Designing a machine langue for a "next gen" cpu.

ratchetfreak

#7480

July 5, 2016

As a bit of a thought exercise I started wondering what the new design of machine language would be if we could dump the current "legacy" of x86/x64 and C's domination on the machine language design.

With C's domination I mean that char is always 8 bits (technically it doesn't really need to be but everyone assumes it) the requirement that a char* exists, that any pointer can be converted to it and back and that all pointers are the same size.

These things require that CPUs have byte operations and that all pointers are granular to a single byte even if alignment restrictions would disallow that.

However per-byte operations are only used (of the top of my head) in 5 locations; the machine code itself, string processing and the trio of IO, compression and encryption. Everything else can easily work with 32 or 64 bit integers.

Unless I'm very much mistaken these per-byte algorithms could easily function if all per-byte operations were simd over a 32 bit register (turning off the carry after 8 bits). The code would become more complicated (as simd tends to do) but the naive solution of splatting out each byte over its own 32-bit register would still work.

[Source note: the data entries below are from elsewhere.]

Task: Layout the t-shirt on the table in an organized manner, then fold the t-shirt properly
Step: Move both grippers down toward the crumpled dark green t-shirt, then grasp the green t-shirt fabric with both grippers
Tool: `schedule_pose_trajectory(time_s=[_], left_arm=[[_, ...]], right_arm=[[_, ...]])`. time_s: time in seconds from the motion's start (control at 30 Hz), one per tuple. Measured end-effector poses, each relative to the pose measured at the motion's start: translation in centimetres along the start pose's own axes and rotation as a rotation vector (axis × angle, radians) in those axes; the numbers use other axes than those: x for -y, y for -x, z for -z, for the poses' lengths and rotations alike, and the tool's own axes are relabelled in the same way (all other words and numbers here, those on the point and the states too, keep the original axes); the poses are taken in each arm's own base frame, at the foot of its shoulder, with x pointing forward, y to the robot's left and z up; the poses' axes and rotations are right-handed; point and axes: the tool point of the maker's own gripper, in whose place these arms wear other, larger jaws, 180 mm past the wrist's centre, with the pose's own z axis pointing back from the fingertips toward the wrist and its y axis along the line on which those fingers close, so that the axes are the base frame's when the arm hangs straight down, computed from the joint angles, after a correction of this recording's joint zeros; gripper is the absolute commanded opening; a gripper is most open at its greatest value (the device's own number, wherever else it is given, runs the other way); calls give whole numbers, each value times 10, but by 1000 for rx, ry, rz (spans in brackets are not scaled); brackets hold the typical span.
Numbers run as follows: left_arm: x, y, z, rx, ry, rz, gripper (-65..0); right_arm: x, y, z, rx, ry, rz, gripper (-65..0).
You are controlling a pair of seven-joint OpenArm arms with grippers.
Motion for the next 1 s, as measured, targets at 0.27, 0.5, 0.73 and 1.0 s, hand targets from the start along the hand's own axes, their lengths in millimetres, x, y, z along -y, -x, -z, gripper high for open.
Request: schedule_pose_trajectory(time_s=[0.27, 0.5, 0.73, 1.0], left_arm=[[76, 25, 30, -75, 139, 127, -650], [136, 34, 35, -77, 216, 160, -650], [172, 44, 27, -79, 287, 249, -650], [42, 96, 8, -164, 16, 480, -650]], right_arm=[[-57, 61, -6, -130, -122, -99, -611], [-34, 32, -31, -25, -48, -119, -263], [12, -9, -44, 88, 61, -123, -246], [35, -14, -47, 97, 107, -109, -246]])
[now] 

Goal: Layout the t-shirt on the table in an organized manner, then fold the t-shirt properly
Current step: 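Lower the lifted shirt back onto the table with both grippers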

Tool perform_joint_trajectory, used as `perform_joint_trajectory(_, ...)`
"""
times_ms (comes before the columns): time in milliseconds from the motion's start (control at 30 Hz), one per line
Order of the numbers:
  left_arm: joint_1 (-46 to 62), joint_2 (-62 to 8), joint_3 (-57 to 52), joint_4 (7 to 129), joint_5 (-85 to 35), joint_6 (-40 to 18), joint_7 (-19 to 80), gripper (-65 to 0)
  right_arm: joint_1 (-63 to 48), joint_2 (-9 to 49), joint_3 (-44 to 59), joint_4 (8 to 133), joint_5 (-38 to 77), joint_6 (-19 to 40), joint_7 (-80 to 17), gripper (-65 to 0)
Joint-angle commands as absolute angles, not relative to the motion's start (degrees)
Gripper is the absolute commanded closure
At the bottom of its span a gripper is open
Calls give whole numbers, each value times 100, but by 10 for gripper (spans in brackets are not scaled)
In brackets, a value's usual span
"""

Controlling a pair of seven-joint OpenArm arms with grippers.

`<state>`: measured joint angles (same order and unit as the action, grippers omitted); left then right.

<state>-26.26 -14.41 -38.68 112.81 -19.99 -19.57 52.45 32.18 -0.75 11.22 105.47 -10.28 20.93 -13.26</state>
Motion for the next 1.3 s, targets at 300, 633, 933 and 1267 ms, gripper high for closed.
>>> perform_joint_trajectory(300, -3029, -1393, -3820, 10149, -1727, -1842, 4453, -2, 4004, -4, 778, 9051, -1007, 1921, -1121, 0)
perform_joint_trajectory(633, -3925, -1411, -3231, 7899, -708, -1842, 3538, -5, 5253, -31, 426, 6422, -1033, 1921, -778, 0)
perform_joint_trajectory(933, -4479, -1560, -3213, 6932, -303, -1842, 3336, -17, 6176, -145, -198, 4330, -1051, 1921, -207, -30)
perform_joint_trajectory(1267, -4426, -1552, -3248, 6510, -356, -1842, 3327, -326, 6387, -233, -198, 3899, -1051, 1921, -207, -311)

That would be the first set of operations: compare, integer addition and subtract with full carry, without carry on bit 8, 16 and 24 and without carry on bit 16. Multiply and divide would be restricted to 32 bit granularity.

The real bonus would be that the deference operation can be 4 byte granular. Which means that the 32 bit memory space is 16 gigs and would have bought a few more years before the switch to 64 bit.

The only problem remaining is the machine code, 4 bytes for each operand would be massive ad a bit of a waste. 16 bit operands are a bit more sane but would require some extra consideration with jumps. One solution is to have the program pointer be 33 bits and to only allow absolute jumps to be to even locations and relative jumps remaining arbitrary.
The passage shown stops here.